** Directions **
All the data should be repeated exactly. Any image in it is left out.

** Data excerpt **
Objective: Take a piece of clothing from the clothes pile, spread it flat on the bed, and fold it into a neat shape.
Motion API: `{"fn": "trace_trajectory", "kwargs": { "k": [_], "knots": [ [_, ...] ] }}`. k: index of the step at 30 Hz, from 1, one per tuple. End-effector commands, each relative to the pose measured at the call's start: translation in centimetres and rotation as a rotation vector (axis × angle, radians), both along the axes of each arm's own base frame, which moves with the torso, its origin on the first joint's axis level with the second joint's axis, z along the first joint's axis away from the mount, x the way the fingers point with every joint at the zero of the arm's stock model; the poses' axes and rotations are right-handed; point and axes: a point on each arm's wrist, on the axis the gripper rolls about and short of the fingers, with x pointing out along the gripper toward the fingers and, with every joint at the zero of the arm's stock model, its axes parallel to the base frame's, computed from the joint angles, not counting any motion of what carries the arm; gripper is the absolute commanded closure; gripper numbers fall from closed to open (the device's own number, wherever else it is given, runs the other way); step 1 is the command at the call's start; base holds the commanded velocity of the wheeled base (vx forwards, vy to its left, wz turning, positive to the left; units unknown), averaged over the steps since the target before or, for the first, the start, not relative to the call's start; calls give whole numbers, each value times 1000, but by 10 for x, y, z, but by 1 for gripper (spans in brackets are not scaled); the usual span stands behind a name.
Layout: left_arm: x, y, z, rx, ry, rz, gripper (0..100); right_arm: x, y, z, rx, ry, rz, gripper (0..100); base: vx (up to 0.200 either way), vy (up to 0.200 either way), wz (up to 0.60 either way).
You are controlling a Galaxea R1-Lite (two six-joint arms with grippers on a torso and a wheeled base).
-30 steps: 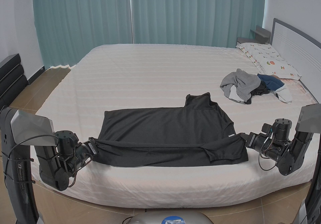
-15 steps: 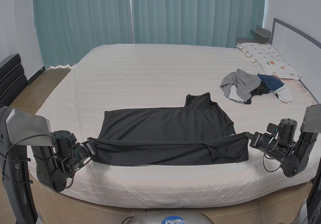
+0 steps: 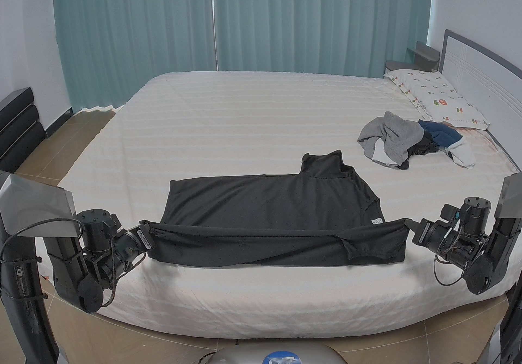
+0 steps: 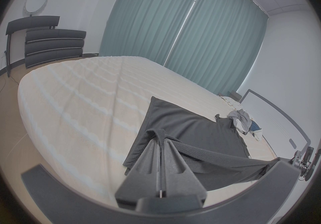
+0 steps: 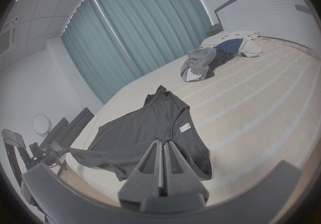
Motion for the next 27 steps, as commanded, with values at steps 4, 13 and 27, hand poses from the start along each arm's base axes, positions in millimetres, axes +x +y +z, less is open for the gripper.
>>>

** Result of this exercise **
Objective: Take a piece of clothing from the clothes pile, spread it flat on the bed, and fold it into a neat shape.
Motion API: `{"fn": "trace_trajectory", "kwargs": { "k": [_], "knots": [ [_, ...] ] }}`. k: index of the step at 30 Hz, from 1, one per tuple. End-effector commands, each relative to the pose measured at the call's start: translation in centimetres and rotation as a rotation vector (axis × angle, radians), both along the axes of each arm's own base frame, which moves with the torso, its origin on the first joint's axis level with the second joint's axis, z along the first joint's axis away from the mount, x the way the fingers point with every joint at the zero of the arm's stock model; the poses' axes and rotations are right-handed; point and axes: a point on each arm's wrist, on the axis the gripper rolls about and short of the fingers, with x pointing out along the gripper toward the fingers and, with every joint at the zero of the arm's stock model, its axes parallel to the base frame's, computed from the joint angles, not counting any motion of what carries the arm; gripper is the absolute commanded closure; gripper numbers fall from closed to open (the device's own number, wherever else it is given, runs the other way); step 1 is the command at the call's start; base holds the commanded velocity of the wheeled base (vx forwards, vy to its left, wz turning, positive to the left; units unknown), averaged over the steps since the target before or, for the first, the start, not relative to the call's start; calls give whole numbers, each value times 1000, but by 10 for x, y, z, but by 1 for gripper (spans in brackets are not scaled); the usual span stands behind a name.
Layout: left_arm: x, y, z, rx, ry, rz, gripper (0..100); right_arm: x, y, z, rx, ry, rz, gripper (0..100); base: vx (up to 0.200 either way), vy (up to 0.200 either way), wz (up to 0.60 either way).
You are controlling a Galaxea R1-Lite (two six-joint arms with grippers on a torso and a wheeled base).
-30 steps: 
-15 steps: 
+0 steps: 
+0 steps: 
+0 steps: 
Motion for the next 27 steps, as commanded, with values at steps 4, 13 and 27, hand poses from the start along each arm's base axes, positions in millimetres, axes +x +y +z, less is open for the gripper.
>>>

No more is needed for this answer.